House Bill 1087, South Dakota's school gunslinger bill, passed the House Education Committee on an 8-to-7 vote with notable amendments. Those amendments only make HB 1087 worse and disprove the local-control argument that proponents have been using to shield themselves from responsibility for increasing the risk that our children will get shot at school. Let's review:

  1. HB 1087 now requires that we call these armed guards "school sentinels," which sounds like silly comic-book nomenclature. Why not the more literal and accurate term "armed guard" or "gunslinger"?
  2. HB 1087 now requires that school boards obtain the approval of the local sheriff for any gunslinger plan or changes thereto. Hmm... proponents have been accusing opponents of not trusting their school boards... but now the bill itself distrusts school boards to come up with good plans of their own.
  3. HB 1087 now requires that all school gunslingers first complete state firearms training, probably 47 hours worth, just like police. So proponents are now admitting that it is o.k. for the state to trump local control with state requirements to prevent schools from implementing bad policy. HB 1087 proponents admit letting schools arm untrained volunteers is a bad idea; I continue to contend that letting schools put even trained volunteers carry guns into classrooms is a bad idea. We disagree on the particulars, but House Education agrees with me that local control is not our guiding principle on something as dangerous as guns in school.
  4. HB 1087 now makes your school board's discussion of a gunslinger program secret. Any discussion of such a program happens in executive session. So whether you like or don't like having armed guards in your school, your school board can't tell you whether your child is sitting in a classroom with a person with a gun. Rep. Hal Wick says this secrecy will keep hypothetical shooters in the dark about school safety plans; unfortunately, it also keeps parents in the dark about their children's safety and taxpayers in the dark about the use of their money.

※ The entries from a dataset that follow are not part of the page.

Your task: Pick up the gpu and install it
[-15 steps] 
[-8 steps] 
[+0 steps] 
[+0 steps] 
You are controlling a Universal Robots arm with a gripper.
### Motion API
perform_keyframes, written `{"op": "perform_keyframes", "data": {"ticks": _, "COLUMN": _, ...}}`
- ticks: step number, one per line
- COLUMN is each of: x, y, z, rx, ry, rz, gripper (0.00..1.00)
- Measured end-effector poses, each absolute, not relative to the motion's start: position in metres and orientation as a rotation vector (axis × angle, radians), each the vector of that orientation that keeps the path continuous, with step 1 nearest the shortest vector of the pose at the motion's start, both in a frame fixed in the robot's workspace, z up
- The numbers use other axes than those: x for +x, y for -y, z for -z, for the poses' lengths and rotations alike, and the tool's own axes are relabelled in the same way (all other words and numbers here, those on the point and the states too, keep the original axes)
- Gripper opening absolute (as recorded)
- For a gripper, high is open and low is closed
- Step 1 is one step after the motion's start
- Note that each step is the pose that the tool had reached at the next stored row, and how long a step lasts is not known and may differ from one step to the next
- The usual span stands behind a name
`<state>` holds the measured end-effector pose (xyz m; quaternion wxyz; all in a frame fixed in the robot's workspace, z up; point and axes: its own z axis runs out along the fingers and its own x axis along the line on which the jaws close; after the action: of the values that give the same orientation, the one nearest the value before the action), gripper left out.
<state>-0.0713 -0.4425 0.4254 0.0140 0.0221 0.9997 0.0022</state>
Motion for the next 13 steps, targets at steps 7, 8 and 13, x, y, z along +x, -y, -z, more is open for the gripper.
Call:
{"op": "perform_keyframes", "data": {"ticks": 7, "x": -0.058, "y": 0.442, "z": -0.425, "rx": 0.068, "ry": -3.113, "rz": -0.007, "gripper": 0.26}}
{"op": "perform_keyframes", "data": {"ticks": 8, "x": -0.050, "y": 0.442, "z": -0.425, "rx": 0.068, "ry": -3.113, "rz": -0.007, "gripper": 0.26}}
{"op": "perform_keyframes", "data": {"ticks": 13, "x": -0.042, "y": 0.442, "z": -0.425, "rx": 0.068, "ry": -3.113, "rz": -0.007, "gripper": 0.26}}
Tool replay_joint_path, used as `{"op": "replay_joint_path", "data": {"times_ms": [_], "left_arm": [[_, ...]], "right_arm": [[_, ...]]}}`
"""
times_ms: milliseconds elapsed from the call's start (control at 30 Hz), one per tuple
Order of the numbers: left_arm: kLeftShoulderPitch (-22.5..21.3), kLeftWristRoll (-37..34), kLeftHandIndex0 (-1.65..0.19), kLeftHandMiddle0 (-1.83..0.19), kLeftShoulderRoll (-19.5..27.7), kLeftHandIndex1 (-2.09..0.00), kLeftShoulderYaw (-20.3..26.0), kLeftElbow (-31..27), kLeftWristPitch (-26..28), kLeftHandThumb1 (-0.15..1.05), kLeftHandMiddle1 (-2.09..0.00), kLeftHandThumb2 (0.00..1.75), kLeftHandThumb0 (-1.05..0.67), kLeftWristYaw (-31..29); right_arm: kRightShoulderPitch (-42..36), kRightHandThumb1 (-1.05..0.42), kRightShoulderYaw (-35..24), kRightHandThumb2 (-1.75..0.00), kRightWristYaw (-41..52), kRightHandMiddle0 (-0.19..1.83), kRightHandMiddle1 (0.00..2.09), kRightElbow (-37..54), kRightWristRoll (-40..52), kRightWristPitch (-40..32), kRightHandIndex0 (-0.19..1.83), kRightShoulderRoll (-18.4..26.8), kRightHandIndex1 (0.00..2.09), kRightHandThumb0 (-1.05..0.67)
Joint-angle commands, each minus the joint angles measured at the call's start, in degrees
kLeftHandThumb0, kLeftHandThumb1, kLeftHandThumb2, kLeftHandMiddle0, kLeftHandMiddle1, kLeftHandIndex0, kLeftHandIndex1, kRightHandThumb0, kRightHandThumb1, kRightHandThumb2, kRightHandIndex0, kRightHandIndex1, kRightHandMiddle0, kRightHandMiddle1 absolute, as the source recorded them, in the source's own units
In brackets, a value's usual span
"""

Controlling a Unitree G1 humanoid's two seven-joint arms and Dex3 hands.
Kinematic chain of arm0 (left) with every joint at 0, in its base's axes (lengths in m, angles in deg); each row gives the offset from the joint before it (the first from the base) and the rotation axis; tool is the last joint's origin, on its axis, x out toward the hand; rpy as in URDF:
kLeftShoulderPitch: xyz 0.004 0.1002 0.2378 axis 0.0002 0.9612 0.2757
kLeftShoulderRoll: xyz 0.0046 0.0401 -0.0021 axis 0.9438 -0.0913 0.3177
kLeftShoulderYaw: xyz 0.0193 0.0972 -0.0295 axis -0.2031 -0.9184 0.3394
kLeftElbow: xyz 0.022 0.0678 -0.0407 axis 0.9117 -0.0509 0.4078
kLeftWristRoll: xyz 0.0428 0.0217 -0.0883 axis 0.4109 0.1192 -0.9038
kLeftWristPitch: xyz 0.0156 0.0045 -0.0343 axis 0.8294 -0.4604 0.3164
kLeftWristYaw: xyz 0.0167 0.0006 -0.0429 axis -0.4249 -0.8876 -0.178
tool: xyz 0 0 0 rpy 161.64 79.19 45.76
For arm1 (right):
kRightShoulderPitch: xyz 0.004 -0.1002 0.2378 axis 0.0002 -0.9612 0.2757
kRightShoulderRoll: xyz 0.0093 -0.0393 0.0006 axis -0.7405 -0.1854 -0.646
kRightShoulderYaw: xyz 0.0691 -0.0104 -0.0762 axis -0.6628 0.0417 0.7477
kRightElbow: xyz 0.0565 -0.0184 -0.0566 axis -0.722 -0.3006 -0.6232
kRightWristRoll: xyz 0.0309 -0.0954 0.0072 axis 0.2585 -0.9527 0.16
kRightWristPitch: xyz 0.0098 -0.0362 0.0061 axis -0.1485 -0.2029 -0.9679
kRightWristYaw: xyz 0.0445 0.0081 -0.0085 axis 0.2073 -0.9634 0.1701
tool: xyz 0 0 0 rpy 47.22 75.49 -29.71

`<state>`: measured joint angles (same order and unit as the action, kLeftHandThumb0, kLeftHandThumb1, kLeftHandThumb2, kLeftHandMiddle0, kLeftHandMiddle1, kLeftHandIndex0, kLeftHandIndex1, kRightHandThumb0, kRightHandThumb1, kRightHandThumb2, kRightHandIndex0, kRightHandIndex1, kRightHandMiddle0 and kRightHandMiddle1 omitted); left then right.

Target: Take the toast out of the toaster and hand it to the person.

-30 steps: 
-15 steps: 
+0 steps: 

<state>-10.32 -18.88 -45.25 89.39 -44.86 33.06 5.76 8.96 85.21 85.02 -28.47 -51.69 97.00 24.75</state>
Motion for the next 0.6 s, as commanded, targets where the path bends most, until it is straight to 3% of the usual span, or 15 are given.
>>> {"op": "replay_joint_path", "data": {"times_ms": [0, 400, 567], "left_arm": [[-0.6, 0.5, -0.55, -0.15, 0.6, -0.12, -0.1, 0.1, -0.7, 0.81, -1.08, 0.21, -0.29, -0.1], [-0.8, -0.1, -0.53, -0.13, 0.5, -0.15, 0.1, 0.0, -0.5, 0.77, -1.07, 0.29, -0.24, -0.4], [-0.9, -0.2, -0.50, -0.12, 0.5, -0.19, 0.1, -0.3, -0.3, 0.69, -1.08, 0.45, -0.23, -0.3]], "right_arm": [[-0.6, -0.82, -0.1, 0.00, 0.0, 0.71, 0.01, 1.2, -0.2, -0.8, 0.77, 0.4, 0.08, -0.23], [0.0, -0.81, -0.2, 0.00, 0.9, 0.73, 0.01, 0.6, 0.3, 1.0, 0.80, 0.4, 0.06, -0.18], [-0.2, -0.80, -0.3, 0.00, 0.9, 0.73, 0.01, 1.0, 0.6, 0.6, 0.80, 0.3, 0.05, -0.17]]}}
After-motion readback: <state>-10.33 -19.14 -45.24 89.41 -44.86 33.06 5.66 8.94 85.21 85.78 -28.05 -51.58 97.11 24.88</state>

At the start, arming teachers and janitors and other volunteers in school was a bad idea, an emotional overreaction to the December school shooting in Connecticut. Yesterday's amendment only made House Bill 1087 worse. It exposed the speciousness of proponents' local control argument. It exposed the true costs of such a bill in terms of training armed guards. It makes our plans to expand the police state in our schools secret from parents and voters.

House members, yesterday's amendment shows you can't save bad policy. Vote it down.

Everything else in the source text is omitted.